● The task: What you should give back is a precise copy of the lines below from the one containing "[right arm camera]" through the one containing "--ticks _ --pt", with no pictures.
=== Information ===
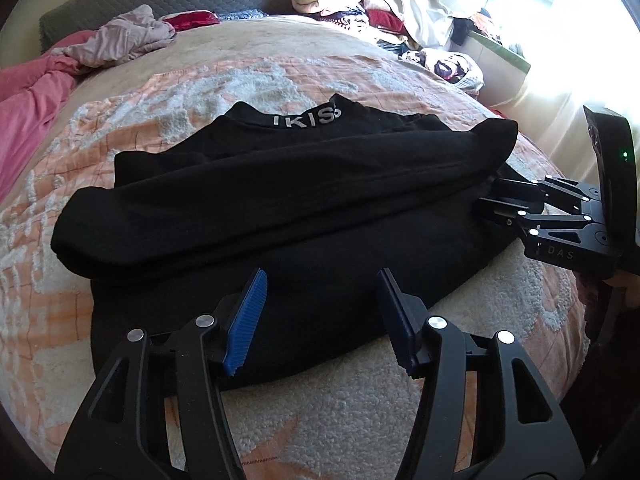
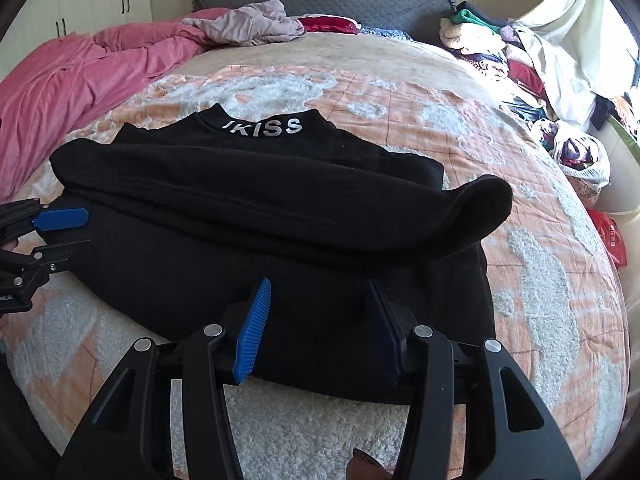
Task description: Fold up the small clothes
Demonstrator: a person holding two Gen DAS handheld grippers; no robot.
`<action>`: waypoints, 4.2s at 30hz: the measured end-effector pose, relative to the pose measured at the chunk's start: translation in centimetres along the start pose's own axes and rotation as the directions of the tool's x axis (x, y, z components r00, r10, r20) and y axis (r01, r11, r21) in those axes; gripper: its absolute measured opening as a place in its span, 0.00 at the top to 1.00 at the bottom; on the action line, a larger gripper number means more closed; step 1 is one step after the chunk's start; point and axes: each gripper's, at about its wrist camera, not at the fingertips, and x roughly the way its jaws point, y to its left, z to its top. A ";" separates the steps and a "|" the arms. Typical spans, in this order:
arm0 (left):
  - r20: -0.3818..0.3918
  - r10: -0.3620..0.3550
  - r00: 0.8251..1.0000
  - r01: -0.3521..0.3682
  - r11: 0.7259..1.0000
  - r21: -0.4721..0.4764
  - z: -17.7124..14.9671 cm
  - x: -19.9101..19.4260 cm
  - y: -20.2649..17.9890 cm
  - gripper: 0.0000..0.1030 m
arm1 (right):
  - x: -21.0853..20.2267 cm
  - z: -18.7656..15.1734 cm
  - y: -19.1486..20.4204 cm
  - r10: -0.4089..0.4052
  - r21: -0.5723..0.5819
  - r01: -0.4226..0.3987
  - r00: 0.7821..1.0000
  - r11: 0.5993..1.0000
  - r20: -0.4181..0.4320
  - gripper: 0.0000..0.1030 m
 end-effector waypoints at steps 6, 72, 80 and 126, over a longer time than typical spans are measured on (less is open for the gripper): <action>0.014 0.015 1.000 -0.015 1.000 0.014 1.1 0.8 0.7 0.53 | 1.3 0.6 -0.3 0.013 -0.006 -0.013 1.000 1.000 0.000 0.53; 0.112 0.175 0.978 -0.146 0.963 -0.228 4.2 -0.2 9.9 0.57 | 0.8 3.9 -10.1 -0.140 0.304 0.095 0.981 0.948 0.132 0.58; 0.083 0.117 0.990 -0.100 0.978 -0.184 3.0 -1.0 7.3 0.49 | -0.9 2.8 -5.4 -0.039 0.144 0.018 0.989 0.989 0.144 0.55; 0.044 0.075 0.996 -0.065 0.978 -0.200 -2.2 -3.7 4.8 0.34 | -2.7 -3.6 -2.1 0.057 0.240 -0.070 0.996 0.968 0.062 0.32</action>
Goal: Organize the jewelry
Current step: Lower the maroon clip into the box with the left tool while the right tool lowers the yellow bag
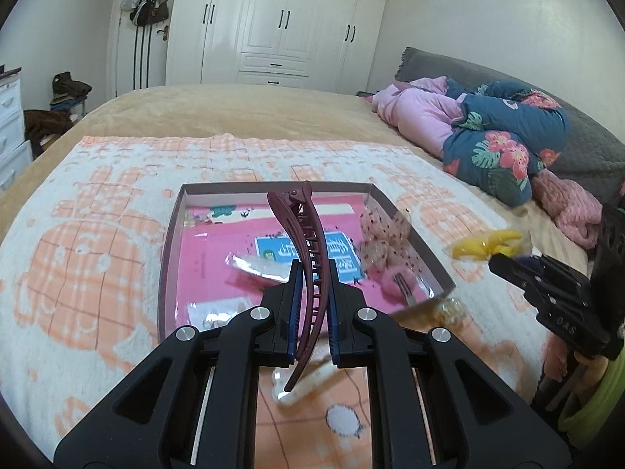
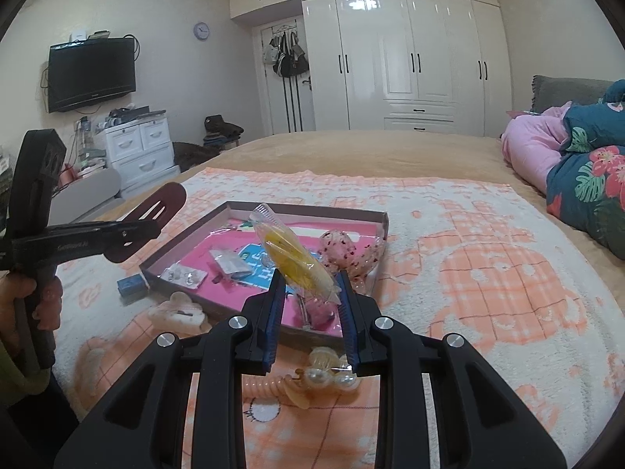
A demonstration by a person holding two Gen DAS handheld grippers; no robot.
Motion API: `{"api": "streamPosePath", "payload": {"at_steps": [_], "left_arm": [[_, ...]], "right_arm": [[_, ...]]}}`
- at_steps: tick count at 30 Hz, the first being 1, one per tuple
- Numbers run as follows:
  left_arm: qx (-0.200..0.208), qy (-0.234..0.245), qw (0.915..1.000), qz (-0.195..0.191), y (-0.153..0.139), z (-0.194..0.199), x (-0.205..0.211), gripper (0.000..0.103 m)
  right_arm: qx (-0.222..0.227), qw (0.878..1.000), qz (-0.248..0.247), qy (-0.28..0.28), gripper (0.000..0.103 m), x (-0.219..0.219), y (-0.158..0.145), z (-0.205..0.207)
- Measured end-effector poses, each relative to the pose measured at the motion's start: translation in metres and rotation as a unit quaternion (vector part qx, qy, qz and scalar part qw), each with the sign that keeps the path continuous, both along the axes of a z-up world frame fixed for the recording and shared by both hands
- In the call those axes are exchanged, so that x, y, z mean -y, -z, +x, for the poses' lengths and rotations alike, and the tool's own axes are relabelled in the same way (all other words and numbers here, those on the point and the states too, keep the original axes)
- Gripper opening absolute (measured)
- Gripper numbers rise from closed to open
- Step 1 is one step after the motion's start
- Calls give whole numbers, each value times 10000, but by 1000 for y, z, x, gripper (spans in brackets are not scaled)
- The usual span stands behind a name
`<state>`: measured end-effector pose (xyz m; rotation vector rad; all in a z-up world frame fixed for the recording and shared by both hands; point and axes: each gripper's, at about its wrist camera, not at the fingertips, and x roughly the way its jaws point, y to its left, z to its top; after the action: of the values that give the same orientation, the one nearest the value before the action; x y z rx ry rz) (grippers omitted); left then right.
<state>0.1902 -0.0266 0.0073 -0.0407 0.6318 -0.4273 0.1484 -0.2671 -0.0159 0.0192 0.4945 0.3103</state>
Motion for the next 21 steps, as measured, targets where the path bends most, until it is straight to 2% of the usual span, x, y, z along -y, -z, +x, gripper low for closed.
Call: {"api": "streamPosePath", "payload": {"at_steps": [10,21], "left_arm": [[-85,-109,9999,26,6,31,4,6],[-279,-409,9988,39,28,56,-10,6]], "right_arm": [[16,9998,-27,173,26,3,-1,17],[26,9994,-201,294,26,0,-2,41]]}}
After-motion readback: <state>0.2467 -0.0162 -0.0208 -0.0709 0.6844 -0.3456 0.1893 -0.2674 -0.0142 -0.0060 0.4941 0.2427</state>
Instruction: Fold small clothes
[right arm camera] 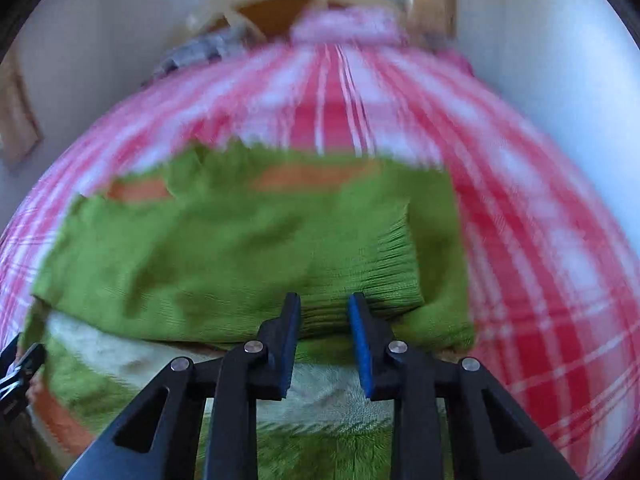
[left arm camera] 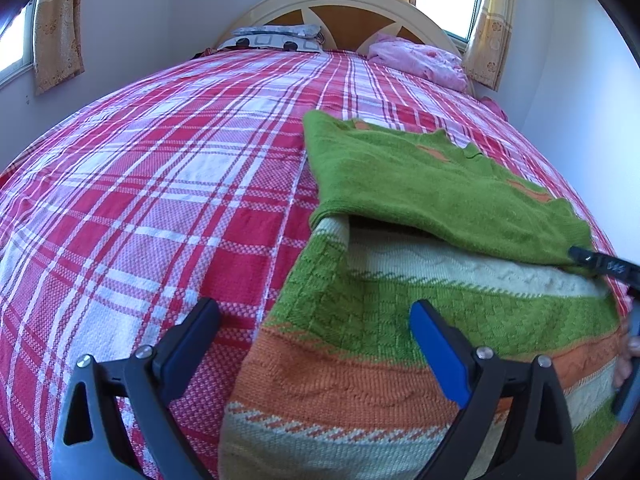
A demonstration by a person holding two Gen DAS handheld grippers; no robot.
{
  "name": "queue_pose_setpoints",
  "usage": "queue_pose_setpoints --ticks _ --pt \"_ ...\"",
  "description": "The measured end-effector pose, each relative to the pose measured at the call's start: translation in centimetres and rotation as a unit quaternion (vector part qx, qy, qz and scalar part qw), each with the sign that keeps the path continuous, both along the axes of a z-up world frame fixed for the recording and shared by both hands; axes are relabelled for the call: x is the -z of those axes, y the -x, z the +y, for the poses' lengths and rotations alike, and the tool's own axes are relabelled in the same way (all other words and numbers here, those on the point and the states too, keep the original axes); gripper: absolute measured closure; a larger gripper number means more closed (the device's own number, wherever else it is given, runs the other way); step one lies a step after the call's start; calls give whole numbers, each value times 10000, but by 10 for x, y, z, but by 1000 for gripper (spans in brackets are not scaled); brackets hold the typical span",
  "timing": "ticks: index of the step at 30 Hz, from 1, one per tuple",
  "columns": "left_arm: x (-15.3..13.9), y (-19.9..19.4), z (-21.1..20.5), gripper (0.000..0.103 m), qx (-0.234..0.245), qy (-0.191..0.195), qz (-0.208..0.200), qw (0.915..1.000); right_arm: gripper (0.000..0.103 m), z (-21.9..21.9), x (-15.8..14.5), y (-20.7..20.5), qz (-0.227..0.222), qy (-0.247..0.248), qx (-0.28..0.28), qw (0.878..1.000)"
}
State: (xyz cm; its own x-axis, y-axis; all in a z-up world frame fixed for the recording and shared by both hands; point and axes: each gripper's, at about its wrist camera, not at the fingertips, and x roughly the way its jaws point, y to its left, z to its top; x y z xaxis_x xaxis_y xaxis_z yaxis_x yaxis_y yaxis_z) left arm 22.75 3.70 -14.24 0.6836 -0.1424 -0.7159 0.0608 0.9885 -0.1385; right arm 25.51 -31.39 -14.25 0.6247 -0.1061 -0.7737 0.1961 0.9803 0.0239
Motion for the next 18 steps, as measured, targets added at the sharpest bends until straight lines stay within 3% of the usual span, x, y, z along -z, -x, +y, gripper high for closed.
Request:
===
● Solution below:
[right arm camera] 
[left arm camera] 
A demonstration by a person holding two Gen DAS handheld grippers; no robot.
{
  "name": "queue_pose_setpoints",
  "usage": "queue_pose_setpoints --ticks _ --pt \"_ ...\"",

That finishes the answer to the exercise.